Again, she shook her head. ‘No, nothing like that. There’s never been any trouble.’
‘And your family, Signora? Has your husband ever had difficulties with anyone in your family?’
‘What is this?’ she demanded. ‘Why are you asking me these questions?’
‘Signora,’ Brunetti began, making what he hoped was a calming gesture with his hands. ‘The manner of your husband’s death, the very violence of it, suggests that whoever did it had reason to hate your husband a great deal, and so, before we can begin to look for that person, we have to have some idea of why he might have done what he did. So it is necessary that these questions be asked, painful as I know them to be.’
‘But I can’t tell you anything. Leonardo had no enemies.’ After repeating this, she looked across at Gallo, as if to ask him to verify what she said or to help her persuade Brunetti to believe her.
‘When your husband left the house last Sunday, he was on his way to Messina?’ Brunetti asked. She nodded. ‘Do you know the purpose of his trip, Signora?’
‘He told me it was for the bank and that he would be back on Friday. Yesterday.’
‘But he didn’t mention what the trip was about?’
‘No, he never did. He always said his work wasn’t very interesting, and he seldom discussed it with me.’
‘Did you hear anything from him after he left, Signora?’
‘No. He left for the airport on Sunday afternoon. He had a flight to Rome, where he had to change planes.’
‘Did your husband call you after that, Signora? Did he call you from Rome or from Messina?’
‘No, but he never did. Whenever he went on a business trip, he’d simply go wherever he was going and then come home, or he’d call me from his office in the bank if he went directly there when he got back to Venice.’
‘Was this usual, Signora?’
‘Was what usual?’
‘That he would go away on business and not get in touch with you?’
‘I just told you,’ she said, her voice going a bit sharp. ‘He travelled a bit for the bank, six or seven times a year. Sometimes he would send me a postcard or bring me a gift, but he never called.’
‘When did you begin to become alarmed, Signora?’
‘Last night. I thought he would go to the bank in the afternoon, when he got back, and then come home. But when he wasn’t home by seven, I called the bank, but it was closed. I tried to call two of the men he worked with, but they weren’t home.’ She paused here, took a deep breath, and then continued, ‘I told myself I’d got the day wrong or the time, but by this morning, I couldn’t fool myself any more, so I called one of the men who works at the bank, and he called a colleague in Messina, and then he called me back.’ She stopped talking here.
‘What did he tell you, Signora?’ Brunetti asked in a low voice.

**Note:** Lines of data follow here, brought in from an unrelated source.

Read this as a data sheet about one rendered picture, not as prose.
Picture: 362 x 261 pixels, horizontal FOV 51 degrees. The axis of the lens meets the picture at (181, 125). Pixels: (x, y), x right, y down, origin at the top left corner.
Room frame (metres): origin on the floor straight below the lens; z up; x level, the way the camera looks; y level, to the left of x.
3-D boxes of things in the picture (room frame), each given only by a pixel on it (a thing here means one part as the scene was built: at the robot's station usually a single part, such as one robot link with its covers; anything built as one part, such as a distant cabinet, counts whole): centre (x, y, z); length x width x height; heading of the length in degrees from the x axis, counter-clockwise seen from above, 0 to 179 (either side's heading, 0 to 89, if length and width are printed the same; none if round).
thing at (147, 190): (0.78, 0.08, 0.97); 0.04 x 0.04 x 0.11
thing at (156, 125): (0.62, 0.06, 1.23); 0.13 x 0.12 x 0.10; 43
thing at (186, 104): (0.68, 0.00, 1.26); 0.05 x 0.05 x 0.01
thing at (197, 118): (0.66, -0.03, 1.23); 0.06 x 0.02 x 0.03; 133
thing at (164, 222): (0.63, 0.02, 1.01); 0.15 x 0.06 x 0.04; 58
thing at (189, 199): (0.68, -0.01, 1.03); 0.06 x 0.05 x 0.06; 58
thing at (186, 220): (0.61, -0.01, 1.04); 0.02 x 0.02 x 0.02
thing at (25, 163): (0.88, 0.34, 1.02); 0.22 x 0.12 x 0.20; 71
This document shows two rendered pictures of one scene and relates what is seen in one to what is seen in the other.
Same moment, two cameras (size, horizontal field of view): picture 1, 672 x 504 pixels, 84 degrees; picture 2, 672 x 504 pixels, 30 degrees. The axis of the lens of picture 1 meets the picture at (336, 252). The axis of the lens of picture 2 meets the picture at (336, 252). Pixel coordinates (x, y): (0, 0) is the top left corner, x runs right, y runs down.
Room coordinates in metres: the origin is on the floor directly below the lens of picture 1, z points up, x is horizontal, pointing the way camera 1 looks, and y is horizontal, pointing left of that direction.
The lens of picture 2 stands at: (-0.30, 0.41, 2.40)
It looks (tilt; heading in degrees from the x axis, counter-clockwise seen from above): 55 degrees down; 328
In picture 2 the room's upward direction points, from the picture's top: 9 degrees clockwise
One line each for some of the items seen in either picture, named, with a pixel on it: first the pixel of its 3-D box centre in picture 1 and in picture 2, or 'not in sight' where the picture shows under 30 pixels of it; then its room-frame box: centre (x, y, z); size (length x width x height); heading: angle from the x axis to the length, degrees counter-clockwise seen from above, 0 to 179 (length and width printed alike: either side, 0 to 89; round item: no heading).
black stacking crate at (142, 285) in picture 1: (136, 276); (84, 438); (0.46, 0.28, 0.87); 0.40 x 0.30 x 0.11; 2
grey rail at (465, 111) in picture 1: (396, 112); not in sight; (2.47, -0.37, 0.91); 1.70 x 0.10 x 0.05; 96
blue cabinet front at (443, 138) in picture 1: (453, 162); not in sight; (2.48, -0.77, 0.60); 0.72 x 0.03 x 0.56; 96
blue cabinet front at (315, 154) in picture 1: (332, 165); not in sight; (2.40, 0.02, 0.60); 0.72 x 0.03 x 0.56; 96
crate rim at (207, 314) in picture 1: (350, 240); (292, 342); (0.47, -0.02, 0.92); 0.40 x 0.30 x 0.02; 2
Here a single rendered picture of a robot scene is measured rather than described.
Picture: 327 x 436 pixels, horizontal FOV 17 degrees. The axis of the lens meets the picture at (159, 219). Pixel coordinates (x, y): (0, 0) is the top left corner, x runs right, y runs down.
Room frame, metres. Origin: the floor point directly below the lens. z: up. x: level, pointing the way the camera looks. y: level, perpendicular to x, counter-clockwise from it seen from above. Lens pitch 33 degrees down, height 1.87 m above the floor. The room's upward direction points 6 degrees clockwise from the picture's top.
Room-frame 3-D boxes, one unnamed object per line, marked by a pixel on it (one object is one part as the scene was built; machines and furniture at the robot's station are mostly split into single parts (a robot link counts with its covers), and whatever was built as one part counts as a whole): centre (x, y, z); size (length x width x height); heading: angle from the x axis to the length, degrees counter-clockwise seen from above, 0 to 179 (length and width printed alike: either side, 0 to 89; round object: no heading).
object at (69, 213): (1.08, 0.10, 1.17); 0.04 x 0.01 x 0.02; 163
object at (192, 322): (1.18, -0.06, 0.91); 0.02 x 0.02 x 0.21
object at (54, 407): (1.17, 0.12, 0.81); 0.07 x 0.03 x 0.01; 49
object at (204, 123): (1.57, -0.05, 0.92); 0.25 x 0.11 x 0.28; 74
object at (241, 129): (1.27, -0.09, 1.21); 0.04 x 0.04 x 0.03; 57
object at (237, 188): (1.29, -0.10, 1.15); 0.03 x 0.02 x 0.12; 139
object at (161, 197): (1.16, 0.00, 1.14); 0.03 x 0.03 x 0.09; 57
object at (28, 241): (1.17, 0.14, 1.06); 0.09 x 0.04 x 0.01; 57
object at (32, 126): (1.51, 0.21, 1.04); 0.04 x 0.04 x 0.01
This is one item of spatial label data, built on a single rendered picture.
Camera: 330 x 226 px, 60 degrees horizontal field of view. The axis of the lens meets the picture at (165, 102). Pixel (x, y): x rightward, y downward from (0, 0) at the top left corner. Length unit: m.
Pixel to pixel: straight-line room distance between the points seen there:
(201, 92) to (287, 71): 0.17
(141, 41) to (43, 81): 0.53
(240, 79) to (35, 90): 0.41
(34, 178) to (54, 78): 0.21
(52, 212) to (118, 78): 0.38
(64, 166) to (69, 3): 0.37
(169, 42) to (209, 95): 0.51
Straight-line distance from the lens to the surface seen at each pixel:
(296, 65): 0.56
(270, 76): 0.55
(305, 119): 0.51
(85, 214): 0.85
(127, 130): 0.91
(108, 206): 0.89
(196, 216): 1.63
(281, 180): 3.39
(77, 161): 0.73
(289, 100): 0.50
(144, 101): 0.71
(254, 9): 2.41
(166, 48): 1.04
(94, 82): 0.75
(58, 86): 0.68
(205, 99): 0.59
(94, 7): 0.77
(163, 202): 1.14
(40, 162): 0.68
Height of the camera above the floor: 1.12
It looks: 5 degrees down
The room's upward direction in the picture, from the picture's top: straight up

She put one knuckle to her mouth, hoping, perhaps, to keep the words from coming out, but she had seen the body in the morgue, and so there was no use in that. ‘He told me that Leonardo had never been to Messina. And so I called the police. Called you. They told me… when I gave them a description of Leonardo… they told me that I should come out here. So I did.’ Her voice had grown increasingly ragged as she explained all of this, and when she finished, her hands were clutched desperately together in her lap.
‘Signora, are you sure there’s no one you’d like to call or have us call to come here to be with you? Perhaps you shouldn’t be alone at this time,’ Brunetti said.
‘No. No, there’s no one I want to see.’ Abruptly, she stood. ‘I don’t have to stay here, do I? Am I free to leave?’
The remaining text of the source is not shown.